Knowledge Practitioners Peran dasar dari praktisi pengetahuan adalah perwujudan dari pengetahuan. Para praktisi menumpuk, menghasilkan, dan memperbarui baik pengetahuan tacit dan eksplisit dalam kegiatan sehari-hari. Karena sebagian besar dari para praktisi bekerja di garis depan bisnis, mereka selalu berhubungan langsung dengan dunia luar, mereka dapat memperoleh akses ke informasi terbaru tentang perkembangan teknologi, pasar, atau kompetisi. Kualitas pengetahuan yang mereka miliki menumpuk dan menghasilkan ditentukan oleh kualitas pengalaman langsung mereka di garis depan bisnis sehari-hari. Knowledge Practition terdiri dari dua yaitu 1) operator pengetahuan dan 2) pengetahuan spesialist. Operator Pengetahuan menumpuk dan menghasilkan pengetahuan tacit yang kaya dalam bentuk keterampilan yang diwujudkan berbasis pengalaman. Kebanyakan mereka berdiri lini paling depan manajer lini yang berada paling dekat dengan realitas bisnis. Termasuk dalam kelompok ini adalah anggota-anggota organisasi penjualan yang

berinteraksi dengan pelanggan di pasar, pekerja terampil pengawas pada lini produksi, manajer lini, dan lain-lain yang bergerak di sisi operasional bisnis. Knowledge Engineers Mereka adalah kelompok yang menjembatani antara kelompok yang teratas yang memiliki ide-ide dengan kelopok yang berada depan. Mereka mensintesis pengetahuan tacit dari kedua karyawan garis depan dan eksekutif senior, membuatnya eksplisit, dan memasukkan ke dalam teknologi baru, produk, atau sistem. Tentu saja, ini bukan untuk mengatakan bahwa mereka tidak mahir dalam rekayasa tiga modus lain sosialisasi konversi pengetahuan tepi, kombinasi, dan internalisasi. Selain konversi pengetahuan, insinyur pengetahuan memainkan dua peran penting lainnya, baik yang melibatkan penciptaan pengetahuan spiral. Yang pertama adalah peran mereka dalam memfasilitasi spiral pengetahuan sepanjang dimensi epistemologis, di berbagai mode konversi pengetahuan. Pengetahuan diciptakan dalam modus sosialisasi dapat memicu penciptaan pengetahuan di tiga modus lain lain. Kita mulai dengan Ikuko Tanaka, yang memobilisasi orang lain dalam tim pengembangan Bakery Home untuk menciptakan pengetahuan tidak hanya untuk tim tapi bagi perusahaan pada umumnya. Dia memfasilitasi konversi pengetahuan dan spiral Knowledge Office Peran dasar petugas pengetahuan, yang manajer puncak atau senior perusahaan, adalah manajemen proses penciptaan pengetahuan total organisasi di tingkat perusahaan. kegiatan perusahaan pengetahuan-menciptakan rasa arah dengan: (1) mengartikulasikan konsep grand pada apa perusahaan seharusnya, (2) membangun visi pengetahuan dalam bentuk visi atau pernyataan kebijakan, dan (3 ) menetapkan standar untuk membenarkan nilai pengetahuan yang sedang dibuat.

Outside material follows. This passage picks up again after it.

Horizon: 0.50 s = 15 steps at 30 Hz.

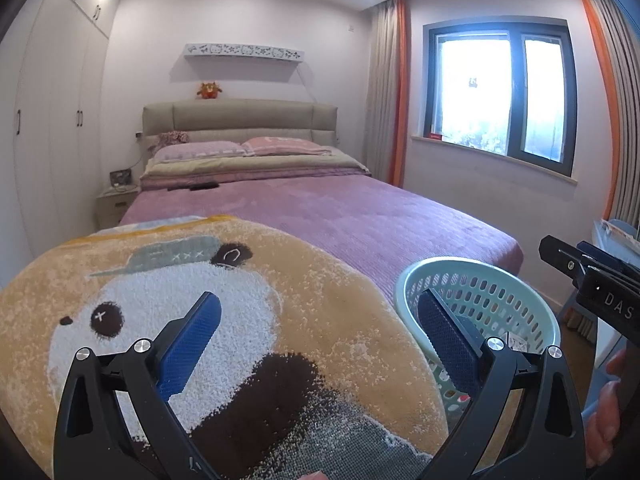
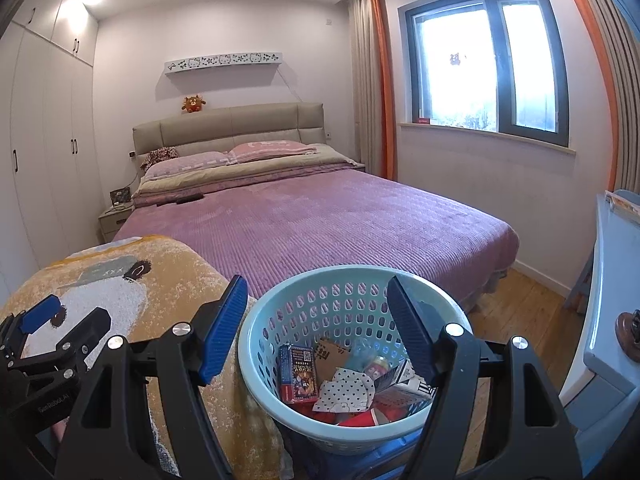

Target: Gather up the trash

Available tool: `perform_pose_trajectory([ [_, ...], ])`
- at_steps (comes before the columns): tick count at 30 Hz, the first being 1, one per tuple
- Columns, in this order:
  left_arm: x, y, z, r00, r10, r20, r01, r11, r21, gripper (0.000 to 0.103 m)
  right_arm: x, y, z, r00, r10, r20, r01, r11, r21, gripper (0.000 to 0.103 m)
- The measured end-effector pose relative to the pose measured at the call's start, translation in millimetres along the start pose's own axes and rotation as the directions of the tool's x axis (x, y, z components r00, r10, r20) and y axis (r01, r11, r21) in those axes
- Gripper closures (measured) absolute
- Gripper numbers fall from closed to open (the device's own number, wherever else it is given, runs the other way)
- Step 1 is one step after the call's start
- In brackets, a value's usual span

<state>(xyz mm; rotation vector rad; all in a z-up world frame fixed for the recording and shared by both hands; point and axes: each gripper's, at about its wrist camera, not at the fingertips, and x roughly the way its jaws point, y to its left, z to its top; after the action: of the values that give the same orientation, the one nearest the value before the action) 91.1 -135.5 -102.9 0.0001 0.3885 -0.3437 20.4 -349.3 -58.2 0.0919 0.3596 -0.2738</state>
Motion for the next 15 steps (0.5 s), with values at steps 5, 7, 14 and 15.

Knowledge Office bertanggung jawab untuk mengartikulasikan perusahaan , konsepkonsep besar yang. Konsep ini telah menuntun diversifikasi perusahaan ke dalam produk mulai dari deterjen keras untuk kosmetik sampai disket, yang semuanya adalah turunan alami dari basis pengetahuan perusahaan Kao. Peranan penting lainnya dari petugas pengetahuan adalah pembentukan sebuah visi pengetahuan yang mendefinisikan sistem nilai perusahaan. Ini adalah sistem nilai yang mengevaluasi, membenarkan, dan menentukan kualitas pengetahuan perusahaan menciptakan. Knowledge Office juga bertanggung jawab untuk membenarkan nilai pengetahuan yang terus dikembangkan.